La loro insurrezione è stata molto peggiore della nostra, ed è arrivata appena tre anni dopo, due giorni dopo l’anniversario degli Stati Uniti, l’8 gennaio, following Bolsonaro’s (vuota) dichiarazione di non rispettare un’elezione che poi perse a Lula. Suona familiare? Tuttavia, le immagini sono molto diverse da quelle americane––una specie di inquietudine più sinistra e inquietante.
Questi zeloti non sono ragazzi senza maglietta vestiti in pelliccia e corna o suburbani casalinghi ossessionati da Q. Sono famiglie cristiane evangeliche conservatrici e semplici. Distruggono le finestre del parlamento e sanificano i suoi interni mentre cantano inni di adorazione, riunendosi in grandi gruppi inginocchiati per pregare con un’ironica e auto-proclamata umiltà, con lacrime di trionfo che scendono sui volti. Sono un gruppo di brasiliani più diversificato e più religioso rispetto agli americani, nonostante molte accuse da parte degli insurrezionisti statunitensi.
Costa spiega da dove vengono gli evangelici brasiliani di oggi––con nostro orrore––ma lo fa in un modo che suscita più rabbia verso i leader della destra religiosa che verso i fedeli, i quali sono manipolati a seconda dei bisogni del primo, per il loro benessere e la loro statura. È una storia antica quanto la storia della chiesa stessa, e oggi si presenta con un volto più brutto e attuale nell’era di Internet e delle democrazie in declino.

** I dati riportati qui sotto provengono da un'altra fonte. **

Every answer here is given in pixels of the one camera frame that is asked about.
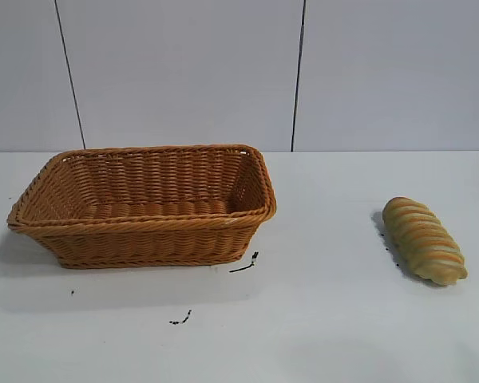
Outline long striped bread loaf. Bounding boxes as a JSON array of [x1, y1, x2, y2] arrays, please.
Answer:
[[382, 195, 469, 286]]

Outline brown woven wicker basket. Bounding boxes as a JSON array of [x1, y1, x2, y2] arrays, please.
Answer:
[[6, 143, 278, 270]]

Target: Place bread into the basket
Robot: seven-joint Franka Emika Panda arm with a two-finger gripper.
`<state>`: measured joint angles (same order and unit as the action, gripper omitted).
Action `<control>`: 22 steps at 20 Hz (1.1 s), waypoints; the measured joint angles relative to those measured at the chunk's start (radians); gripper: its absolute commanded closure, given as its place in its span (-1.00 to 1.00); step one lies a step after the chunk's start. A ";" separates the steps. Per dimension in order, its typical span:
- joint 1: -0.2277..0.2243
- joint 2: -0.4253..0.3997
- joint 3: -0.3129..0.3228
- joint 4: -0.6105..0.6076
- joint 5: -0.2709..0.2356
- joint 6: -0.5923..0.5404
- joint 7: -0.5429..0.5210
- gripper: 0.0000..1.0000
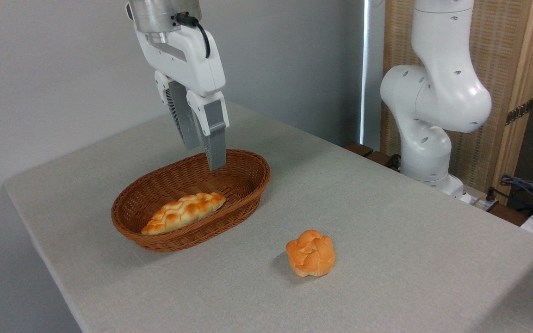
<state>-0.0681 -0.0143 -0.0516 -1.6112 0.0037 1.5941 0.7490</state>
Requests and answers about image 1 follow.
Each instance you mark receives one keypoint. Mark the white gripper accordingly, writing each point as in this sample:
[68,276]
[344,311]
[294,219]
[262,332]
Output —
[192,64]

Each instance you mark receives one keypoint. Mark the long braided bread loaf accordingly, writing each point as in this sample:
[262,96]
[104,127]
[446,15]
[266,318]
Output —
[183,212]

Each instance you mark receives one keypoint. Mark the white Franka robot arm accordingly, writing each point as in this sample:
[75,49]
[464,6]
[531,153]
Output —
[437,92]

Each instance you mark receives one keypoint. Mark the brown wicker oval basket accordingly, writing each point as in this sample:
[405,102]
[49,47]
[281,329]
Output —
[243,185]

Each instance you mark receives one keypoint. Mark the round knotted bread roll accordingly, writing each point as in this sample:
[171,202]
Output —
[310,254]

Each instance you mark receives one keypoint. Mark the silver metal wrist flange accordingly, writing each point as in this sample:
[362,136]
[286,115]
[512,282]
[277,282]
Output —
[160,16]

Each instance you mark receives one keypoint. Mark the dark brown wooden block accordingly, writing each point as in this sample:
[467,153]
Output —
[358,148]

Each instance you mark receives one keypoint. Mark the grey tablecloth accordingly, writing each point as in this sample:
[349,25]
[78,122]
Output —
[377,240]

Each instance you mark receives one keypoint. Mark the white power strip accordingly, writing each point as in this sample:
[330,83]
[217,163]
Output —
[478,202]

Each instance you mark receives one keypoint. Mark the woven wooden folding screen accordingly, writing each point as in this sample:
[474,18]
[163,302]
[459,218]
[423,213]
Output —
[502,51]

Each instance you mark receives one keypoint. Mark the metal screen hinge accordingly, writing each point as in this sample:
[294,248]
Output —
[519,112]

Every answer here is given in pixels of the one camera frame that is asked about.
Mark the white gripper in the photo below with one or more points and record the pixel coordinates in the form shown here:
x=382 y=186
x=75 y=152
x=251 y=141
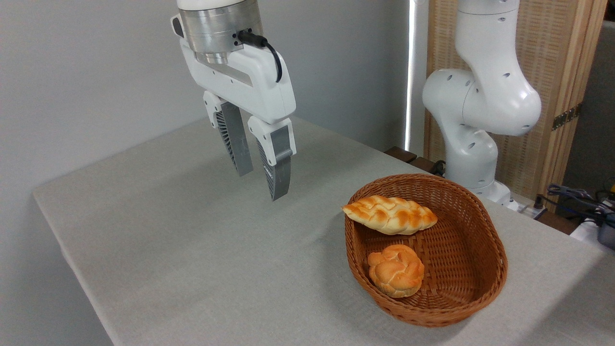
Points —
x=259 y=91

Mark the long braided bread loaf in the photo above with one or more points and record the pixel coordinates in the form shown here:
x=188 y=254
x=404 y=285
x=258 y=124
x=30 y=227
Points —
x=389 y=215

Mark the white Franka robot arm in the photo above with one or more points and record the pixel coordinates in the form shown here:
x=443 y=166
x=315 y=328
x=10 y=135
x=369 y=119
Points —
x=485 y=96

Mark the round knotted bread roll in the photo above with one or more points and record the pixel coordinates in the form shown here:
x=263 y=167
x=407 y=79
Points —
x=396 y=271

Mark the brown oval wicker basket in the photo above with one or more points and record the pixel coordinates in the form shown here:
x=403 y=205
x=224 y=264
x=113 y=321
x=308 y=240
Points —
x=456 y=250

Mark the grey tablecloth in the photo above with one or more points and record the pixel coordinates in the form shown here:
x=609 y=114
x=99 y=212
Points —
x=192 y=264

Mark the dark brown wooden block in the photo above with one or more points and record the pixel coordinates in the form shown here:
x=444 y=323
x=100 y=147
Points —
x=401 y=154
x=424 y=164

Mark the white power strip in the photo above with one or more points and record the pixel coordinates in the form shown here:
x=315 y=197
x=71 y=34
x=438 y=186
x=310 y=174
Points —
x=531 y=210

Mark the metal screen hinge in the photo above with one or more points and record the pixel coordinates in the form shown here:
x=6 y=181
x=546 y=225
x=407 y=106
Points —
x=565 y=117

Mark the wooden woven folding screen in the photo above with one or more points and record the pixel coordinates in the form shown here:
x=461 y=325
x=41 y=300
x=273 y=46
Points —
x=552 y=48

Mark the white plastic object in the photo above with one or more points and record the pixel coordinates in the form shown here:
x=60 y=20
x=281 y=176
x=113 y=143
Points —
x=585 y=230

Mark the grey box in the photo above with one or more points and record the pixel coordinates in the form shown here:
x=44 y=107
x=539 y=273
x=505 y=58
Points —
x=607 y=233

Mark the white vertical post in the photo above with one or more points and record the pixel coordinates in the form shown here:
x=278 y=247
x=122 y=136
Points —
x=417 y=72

The Edge of Democracy––l’ultimo film di Costa, per cui ha vinto un Peabody––predisse più o meno le atrocità degli ultimi cinque anni. Se Apocalipse si dimostrerà altrettanto preciso, il futuro del Brasile––e dei tanti paesi che lo imitano––sarà inquietante. Ma c’è ancora molta speranza. La riconferma di Lula nel 2022 è già una prova sufficiente. Soprattutto, Costa ci invita a capire una cosa: di fronte al male, non è mai troppo tardi per cambiare.